_Task details_
Return each line of the data below that contains the string "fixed".

= Beginning of Section =

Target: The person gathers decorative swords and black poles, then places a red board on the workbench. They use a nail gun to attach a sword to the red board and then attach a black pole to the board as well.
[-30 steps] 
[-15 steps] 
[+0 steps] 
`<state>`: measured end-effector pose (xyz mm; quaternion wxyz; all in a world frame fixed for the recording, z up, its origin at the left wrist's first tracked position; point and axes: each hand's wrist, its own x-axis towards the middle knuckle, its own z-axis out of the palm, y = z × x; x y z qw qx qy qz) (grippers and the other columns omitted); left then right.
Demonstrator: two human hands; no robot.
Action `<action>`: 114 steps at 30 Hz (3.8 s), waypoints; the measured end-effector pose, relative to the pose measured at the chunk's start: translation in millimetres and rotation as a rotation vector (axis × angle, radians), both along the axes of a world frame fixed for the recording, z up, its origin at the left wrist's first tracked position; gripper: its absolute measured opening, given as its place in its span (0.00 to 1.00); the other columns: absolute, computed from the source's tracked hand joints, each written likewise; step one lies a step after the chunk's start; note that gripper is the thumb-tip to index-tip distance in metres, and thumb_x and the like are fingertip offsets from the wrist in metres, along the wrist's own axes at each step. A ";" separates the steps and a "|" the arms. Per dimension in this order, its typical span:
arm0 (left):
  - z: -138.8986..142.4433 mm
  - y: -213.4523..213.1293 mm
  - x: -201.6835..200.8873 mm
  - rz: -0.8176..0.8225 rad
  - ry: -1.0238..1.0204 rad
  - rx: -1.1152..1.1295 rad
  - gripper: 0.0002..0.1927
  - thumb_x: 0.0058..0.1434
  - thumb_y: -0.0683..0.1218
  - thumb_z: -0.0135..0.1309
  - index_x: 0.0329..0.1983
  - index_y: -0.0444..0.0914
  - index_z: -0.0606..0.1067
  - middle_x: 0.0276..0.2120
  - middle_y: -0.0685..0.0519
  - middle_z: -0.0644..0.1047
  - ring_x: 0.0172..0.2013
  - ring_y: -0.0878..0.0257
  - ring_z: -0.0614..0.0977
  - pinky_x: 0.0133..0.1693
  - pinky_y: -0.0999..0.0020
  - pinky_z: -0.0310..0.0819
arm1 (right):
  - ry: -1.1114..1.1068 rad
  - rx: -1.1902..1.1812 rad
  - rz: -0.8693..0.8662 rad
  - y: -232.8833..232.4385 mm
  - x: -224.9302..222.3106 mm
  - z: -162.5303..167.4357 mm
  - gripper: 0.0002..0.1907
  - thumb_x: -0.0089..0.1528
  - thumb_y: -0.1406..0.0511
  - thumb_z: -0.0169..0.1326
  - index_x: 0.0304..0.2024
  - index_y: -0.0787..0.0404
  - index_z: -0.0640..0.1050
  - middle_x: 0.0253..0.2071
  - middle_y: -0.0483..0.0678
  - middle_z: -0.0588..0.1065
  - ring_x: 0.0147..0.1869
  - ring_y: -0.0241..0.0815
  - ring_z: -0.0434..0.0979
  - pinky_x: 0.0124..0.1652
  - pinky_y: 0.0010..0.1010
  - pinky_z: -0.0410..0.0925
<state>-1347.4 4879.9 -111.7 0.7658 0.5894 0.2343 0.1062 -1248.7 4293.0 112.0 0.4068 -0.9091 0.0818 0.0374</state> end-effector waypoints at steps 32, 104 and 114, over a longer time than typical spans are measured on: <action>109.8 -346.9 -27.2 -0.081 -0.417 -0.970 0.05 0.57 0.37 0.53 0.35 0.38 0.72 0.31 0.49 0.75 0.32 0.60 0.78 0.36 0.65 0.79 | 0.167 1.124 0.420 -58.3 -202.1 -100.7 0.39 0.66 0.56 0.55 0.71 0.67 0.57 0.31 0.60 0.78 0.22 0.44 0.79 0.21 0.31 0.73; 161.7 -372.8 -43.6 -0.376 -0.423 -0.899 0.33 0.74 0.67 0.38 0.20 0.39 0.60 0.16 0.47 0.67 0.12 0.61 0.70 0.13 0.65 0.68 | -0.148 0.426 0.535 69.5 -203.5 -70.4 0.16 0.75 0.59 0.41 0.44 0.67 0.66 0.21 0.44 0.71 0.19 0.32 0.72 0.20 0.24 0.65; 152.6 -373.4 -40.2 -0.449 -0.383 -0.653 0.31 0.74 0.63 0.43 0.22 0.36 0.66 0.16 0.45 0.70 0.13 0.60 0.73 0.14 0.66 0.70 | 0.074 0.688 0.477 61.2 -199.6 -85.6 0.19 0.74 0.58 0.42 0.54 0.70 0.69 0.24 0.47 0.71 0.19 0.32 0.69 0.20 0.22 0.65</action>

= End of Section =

_Response to the exercise_
`<state>`: measured end-effector pose (xyz mm; quaternion wxyz; all in a world frame fixed for the recording, z up, its origin at the left wrist's first tracked position; point and axes: each hand's wrist, its own x-axis towards the middle knuckle, its own z-axis out of the palm, y = z × x; x y z qw qx qy qz) (grippers and the other columns omitted); left then right.
Action `<action>`: 114 steps at 30 Hz (3.8 s), waypoints; the measured end-effector pose, relative to the pose measured at the chunk's start: translation in millimetres and rotation as a rotation vector (axis × angle, radians), both along the axes of a world frame fixed for the recording, z up, its origin at the left wrist's first tracked position; gripper: its absolute measured opening, given as its place in its span (0.00 to 1.00); the other columns: absolute, computed from the source's tracked hand joints, each written likewise; step one lies a step after the chunk's start; note that gripper is the thumb-tip to index-tip distance in metres, and thumb_x and the like are fingertip offsets from the wrist in metres, along the wrist's own axes at each step. A ";" separates the steps and a "|" the arms. Per dimension in this order, its typical span:

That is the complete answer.